La prima a creare problemi è Finmeccanica: la Bredamenarini è fondamentale perché ha i brevetti con cui inserirsi nel mercato europeo, che ha regole rigide in materia, ma è anche gravata da circa 150 milioni di debiti accumulati negli ultimi cinque anni, che hanno già fatto scappare acquirenti indiani, russi e turchi. Inoltre il colosso pubblico non è felice di rimanere in Iia: soprattutto se gli affari dovessero andare male non ha intensione di sobbarcarsi i costi dell’impresa. La Fiat, dal canto suo, nel 2011 quando chiuse i cancelli della Irisbus era disposta a cedere fabbrica e terreni gratis a Massimo Di Risio, patron della Dr motor, produttore di vetture realizzate assemblando componenti cinesi. Al Mise ha chiarito invece di voler vendere Flumeri: un milione150mila metri quadrati di terreno, di cui 115mila coperti da capannoni industriali, avuti a costo zero negli anni ’70 per portare la fabbrica al sud. Fu lo stato allora a espropriare i terreni ai contadini per 400 lire a metro quadro, alcuni non furono pagati in cambio di un posto di lavoro. Oggi potrebbe diventare un grande affare immobiliare.

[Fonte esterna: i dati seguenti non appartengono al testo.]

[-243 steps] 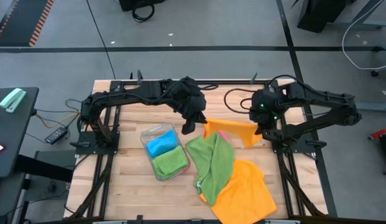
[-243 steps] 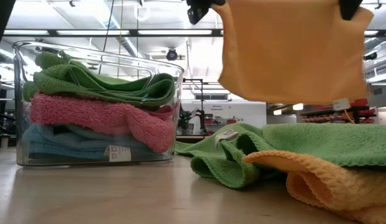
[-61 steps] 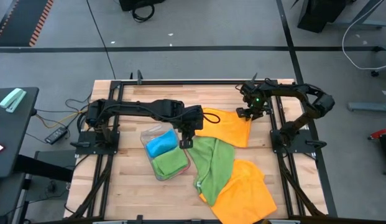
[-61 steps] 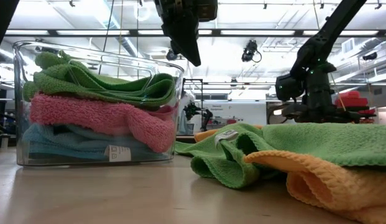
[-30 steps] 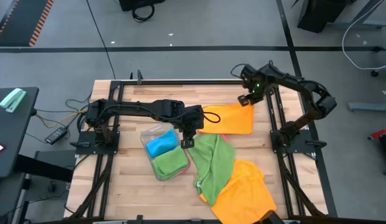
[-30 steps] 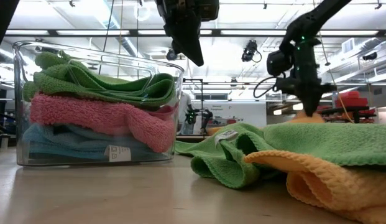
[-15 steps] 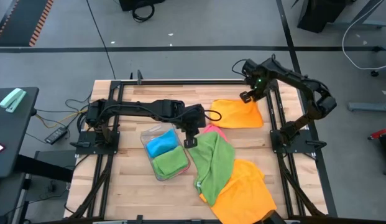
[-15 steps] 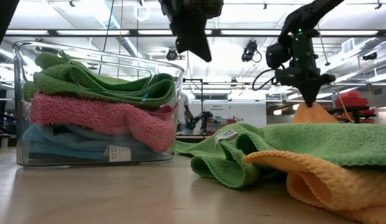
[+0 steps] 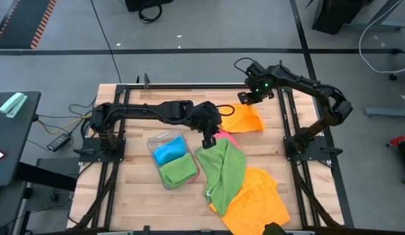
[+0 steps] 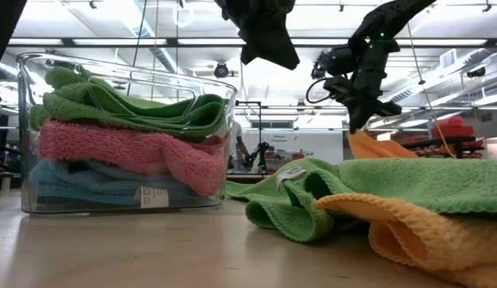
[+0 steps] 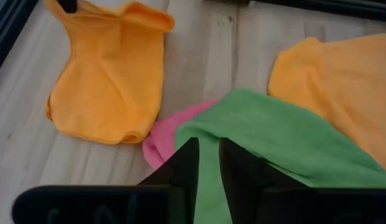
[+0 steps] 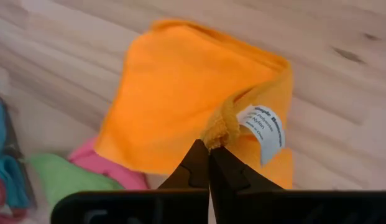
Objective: Fold microfiber towels
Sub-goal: Fold the left yellow towel
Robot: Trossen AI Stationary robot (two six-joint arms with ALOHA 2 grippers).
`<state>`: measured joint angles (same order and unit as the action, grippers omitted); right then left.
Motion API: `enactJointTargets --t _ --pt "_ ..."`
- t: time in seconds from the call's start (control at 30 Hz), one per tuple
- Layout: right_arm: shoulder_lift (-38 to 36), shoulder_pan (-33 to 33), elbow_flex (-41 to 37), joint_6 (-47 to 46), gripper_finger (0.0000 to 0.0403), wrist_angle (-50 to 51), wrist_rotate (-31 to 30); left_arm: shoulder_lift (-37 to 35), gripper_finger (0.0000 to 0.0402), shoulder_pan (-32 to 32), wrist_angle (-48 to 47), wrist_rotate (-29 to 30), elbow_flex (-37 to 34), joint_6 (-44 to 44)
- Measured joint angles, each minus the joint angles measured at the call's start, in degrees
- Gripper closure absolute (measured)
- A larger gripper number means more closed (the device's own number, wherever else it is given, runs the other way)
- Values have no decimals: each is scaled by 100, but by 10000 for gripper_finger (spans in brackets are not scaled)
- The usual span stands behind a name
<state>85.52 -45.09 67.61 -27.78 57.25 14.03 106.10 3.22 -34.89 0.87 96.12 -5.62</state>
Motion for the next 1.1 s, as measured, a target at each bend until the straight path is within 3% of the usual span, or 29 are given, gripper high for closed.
enactJointTargets --t 0.3,0.6,0.7,0.93,1.1 --pt "0 218 -667 -630 402 -1184 398 -61 347 -52 -193 -4 0 -20" --pt "17 893 -1028 -1054 402 -2762 337 -443 364 -82 -728 -1 9 -125" --pt "203 1037 -1038 -1155 402 -2927 18 -534 369 -85 -677 -3 9 -129" --pt "863 1111 -1042 -1352 402 -3443 -5 -570 377 -129 -724 -5 9 -143" --pt "950 1040 -1039 -1524 402 -3652 -94 -570 374 -201 -920 -9 9 -276"
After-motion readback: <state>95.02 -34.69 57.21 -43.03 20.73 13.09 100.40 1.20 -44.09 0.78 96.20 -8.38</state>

Molto irritato Stefano Del Rosso, che nei continui ritardi nella convocazione del tavolo e nella firma dell’accordo inizia a vedere un complotto ai sui danni: a Bologna «non hanno più pullman da costruire, evidentemente se sono così decisi a mettermi da parte è perché hanno avuto garanzie che tra settembre e ottobre le commesse fioccheranno. Posso solo pensare che ci sia un nuovo piano prontoe. Sarei l’uomo più felice del mondo e non mi prenderei a schiaffi per il tempo che ho perso perché almeno avrò contribuito alla ripresa di due grandi aziende».
L’ad della King Long Italia ritiene che, sottobanco, Finmeccanica e Fiat stiano trattando un patto a due, che salvi il mercato protetto italiano dalle ingerenze di altri produttori. «Ci sembra un’ipotesi difficile da credere – ribatte Silvia Curcio, rsu della Irisbus – perché Finmeccanica sembra più interessata a vendere il ramo trasporto e la Fiat sembra sempre più lontana dall’Italia. Negli ultimi sei anni prima della chiusura, ha investito da noi 34 milioni in cambio di sgravi fiscali e finanziamenti. Quando non c’era più niente da spremere dal governo ha cessato le attività».
Se dal Mise non arriva una chiamata in extremis entro il 10 agosto, slitterà tutto alla seconda settimana di settembre. Senza un accordo, per Flumeri non ci sarebbero prove d’appello e salterebbe anche la cassa integrazione in deroga.